La caduta della dinastia Assad, che ha governato la Siria con pugno di ferro per mezzo secolo, rappresenta un cambiamento epocale nella geopolitica del Medio Oriente. La fine del potere degli Assad chiude la storia del Baath, il partito panarabo radicato in Iraq e Siria che avrebbe dovuto modernizzare questi Paesi, perseguendone gli interessi nazionali dopo l'epoca coloniale. Tuttavia, la regione rimane caratterizzata dalla volatilità delle alleanze, un tratto distintivo che perdura da decenni.
Nel cortile della moschea degli Omayyadi dell'VIII secolo, una donna si filma con il suo smartphone, immortalando un momento storico per la Siria. I ribelli, guidati dagli islamisti, hanno preso Damasco con una rapidità sorprendente, costringendo Assad alla fuga. L'ex presidente siriano, non l'unica personalità di spicco a trovare rifugio in Russia, si unisce a figure come Viktor Yanukovich, leader ucraino scappato dopo la rivoluzione di Maidan, ed Edward Snowden.

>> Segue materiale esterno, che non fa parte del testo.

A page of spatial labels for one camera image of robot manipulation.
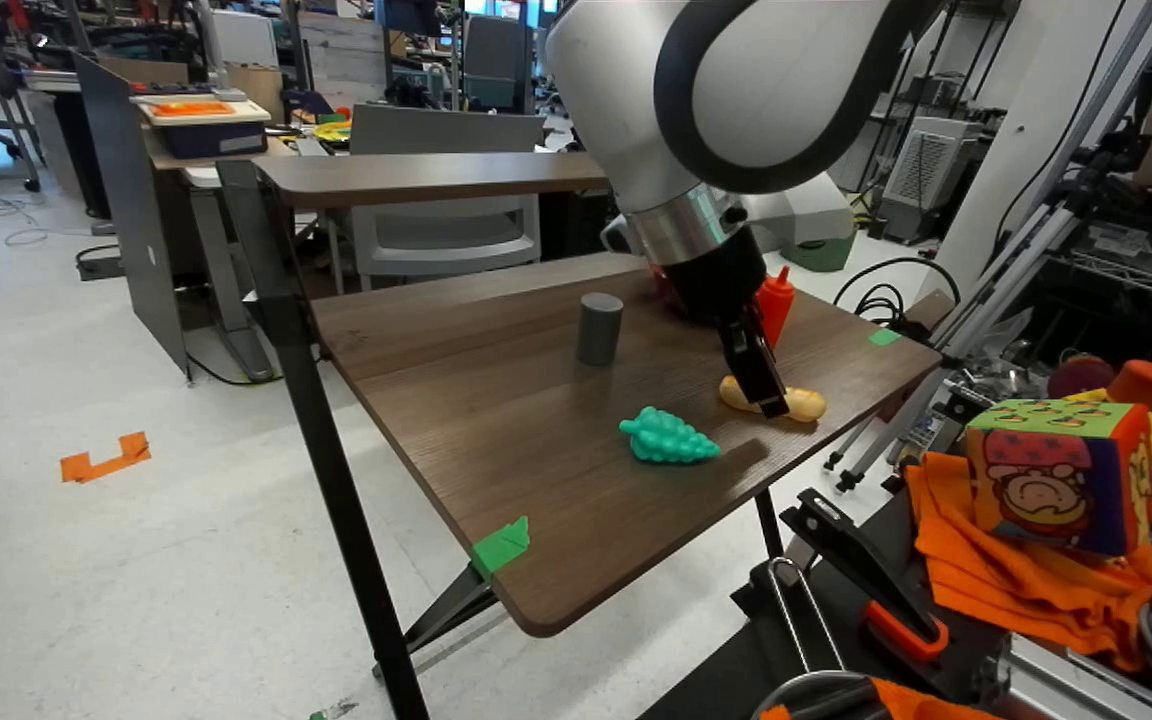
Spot orange toy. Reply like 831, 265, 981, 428
1104, 359, 1152, 410

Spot orange cloth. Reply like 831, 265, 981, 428
903, 451, 1152, 674

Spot wire shelf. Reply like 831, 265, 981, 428
1044, 225, 1152, 313

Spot black cable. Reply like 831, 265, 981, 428
832, 256, 963, 333

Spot colourful soft toy cube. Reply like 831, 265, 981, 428
963, 397, 1152, 558

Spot yellow toy bread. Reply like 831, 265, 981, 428
718, 375, 828, 424

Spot white appliance with grille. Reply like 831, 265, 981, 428
879, 116, 984, 243

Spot grey cylinder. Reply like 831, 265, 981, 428
576, 292, 626, 368

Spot black clamp with orange handle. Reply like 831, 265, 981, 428
779, 487, 951, 667

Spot monitor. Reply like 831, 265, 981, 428
462, 14, 536, 114

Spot grey chair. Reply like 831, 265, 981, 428
348, 102, 547, 293

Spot red squeeze bottle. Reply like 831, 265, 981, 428
755, 265, 798, 350

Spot green toy grapes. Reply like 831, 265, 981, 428
619, 405, 723, 466

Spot desk with dark panel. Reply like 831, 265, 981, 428
72, 52, 302, 386

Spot dark red ball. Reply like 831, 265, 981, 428
1047, 354, 1118, 400

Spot blue box with white lid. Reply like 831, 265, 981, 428
134, 94, 273, 162

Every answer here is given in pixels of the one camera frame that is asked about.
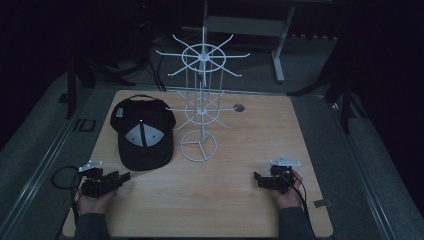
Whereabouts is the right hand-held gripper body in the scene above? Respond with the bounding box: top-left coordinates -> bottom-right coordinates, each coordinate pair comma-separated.
256,155 -> 302,195

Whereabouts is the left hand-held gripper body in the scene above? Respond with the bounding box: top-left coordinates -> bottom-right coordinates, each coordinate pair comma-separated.
77,160 -> 120,199

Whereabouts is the black baseball cap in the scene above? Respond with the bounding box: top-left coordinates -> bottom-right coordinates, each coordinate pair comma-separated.
109,94 -> 177,172

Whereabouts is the white wire display rack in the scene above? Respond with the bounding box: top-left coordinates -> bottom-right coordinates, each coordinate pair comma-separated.
155,26 -> 251,163

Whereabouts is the person's right hand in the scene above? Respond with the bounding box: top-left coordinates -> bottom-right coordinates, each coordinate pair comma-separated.
270,168 -> 305,210

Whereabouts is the person's left hand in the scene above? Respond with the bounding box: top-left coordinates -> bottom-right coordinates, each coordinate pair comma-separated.
76,190 -> 118,216

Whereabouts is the grey tape strip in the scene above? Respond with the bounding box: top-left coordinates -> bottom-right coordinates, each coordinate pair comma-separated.
312,198 -> 334,209

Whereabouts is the black floor socket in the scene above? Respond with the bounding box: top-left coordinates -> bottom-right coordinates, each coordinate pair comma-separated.
73,118 -> 97,133

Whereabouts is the black tripod stand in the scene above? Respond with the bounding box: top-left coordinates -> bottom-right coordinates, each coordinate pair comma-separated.
287,33 -> 371,135
64,0 -> 168,120

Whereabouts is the black and red cable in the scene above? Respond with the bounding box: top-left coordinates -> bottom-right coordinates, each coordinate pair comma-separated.
289,169 -> 318,240

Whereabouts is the grey desk frame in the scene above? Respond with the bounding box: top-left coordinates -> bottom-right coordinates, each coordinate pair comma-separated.
182,0 -> 338,84

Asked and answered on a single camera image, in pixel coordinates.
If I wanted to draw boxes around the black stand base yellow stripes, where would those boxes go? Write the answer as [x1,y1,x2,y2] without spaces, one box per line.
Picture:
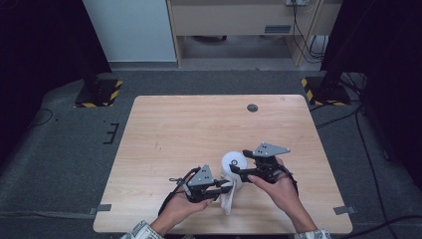
[301,76,351,108]
[74,78,124,109]

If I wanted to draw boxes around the long black floor cable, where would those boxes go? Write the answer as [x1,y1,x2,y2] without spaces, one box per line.
[346,108,422,239]

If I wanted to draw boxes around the light wooden desk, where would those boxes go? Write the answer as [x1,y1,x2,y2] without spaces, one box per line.
[165,0,343,68]

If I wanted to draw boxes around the person's left hand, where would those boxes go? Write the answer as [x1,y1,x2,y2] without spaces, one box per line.
[161,189,215,231]

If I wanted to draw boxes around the right hand-held gripper black cable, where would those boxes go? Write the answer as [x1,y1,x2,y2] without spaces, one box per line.
[281,164,300,197]

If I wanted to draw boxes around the grey cloth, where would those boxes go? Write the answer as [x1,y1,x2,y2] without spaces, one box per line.
[219,179,239,216]

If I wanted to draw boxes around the black hanging cable bundle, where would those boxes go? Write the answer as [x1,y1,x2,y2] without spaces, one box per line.
[292,3,330,65]

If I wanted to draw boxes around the thin black floor cable loop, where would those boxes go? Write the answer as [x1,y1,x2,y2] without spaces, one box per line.
[28,108,55,128]

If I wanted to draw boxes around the left hand-held gripper black cable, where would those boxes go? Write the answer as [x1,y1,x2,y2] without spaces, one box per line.
[157,166,202,217]

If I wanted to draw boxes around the hand-held gripper black cable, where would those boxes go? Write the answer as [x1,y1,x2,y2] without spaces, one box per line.
[157,166,202,217]
[281,164,300,197]

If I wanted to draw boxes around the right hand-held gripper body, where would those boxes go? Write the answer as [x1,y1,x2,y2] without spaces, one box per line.
[242,142,292,185]

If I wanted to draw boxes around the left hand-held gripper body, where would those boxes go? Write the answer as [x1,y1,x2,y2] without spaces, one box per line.
[168,163,223,204]

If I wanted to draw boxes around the white cabinet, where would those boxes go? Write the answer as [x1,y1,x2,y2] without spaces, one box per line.
[82,0,177,64]

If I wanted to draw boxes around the grey tape strip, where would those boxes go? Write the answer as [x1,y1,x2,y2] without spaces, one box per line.
[332,205,357,216]
[88,203,112,215]

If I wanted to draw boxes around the dark curtain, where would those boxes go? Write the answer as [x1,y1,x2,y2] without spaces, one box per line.
[319,0,422,191]
[0,0,112,168]

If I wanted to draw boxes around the white cylindrical container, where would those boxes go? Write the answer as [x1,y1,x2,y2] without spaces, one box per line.
[220,150,249,191]

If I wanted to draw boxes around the person's right hand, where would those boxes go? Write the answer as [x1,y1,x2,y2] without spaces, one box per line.
[247,156,301,217]

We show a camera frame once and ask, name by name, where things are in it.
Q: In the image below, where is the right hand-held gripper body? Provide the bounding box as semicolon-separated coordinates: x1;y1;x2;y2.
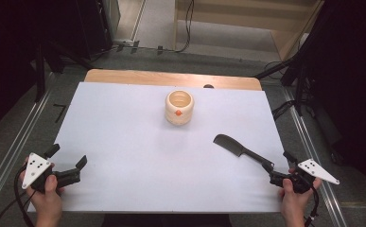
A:
269;158;341;195

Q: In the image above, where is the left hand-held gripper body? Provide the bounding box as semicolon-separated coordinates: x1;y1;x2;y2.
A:
22;152;81;194

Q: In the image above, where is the dark grey toy cleaver knife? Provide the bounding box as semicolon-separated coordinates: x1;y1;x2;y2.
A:
213;133;269;166

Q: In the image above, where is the cream ribbed cup orange dot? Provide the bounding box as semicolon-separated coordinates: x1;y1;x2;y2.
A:
165;89;195;127

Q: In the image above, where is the person's left hand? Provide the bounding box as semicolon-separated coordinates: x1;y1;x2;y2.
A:
18;157;66;219

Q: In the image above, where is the person's right hand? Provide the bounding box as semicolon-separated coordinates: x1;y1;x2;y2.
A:
278;167;322;219

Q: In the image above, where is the white board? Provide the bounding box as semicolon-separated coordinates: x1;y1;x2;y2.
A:
27;81;290;214

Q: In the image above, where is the black metal stand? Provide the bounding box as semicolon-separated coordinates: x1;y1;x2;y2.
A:
33;39;48;103
254;55;309;117

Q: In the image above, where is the person's dark clothing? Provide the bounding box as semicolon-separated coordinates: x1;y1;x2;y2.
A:
102;213;233;227

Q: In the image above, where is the wooden table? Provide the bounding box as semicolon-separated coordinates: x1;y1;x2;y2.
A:
84;68;263;92

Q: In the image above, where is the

Per la Russia e l'Iran, la caduta di Assad rappresenta una sconfitta senza mezzi termini. La Siria, un tempo alleato strategico, è ora in mano a forze che potrebbero rivedere le alleanze regionali. La fine del regime Baathista in Siria segna la conclusione di un'era, ma l'instabilità mediorientale non è certo una novità.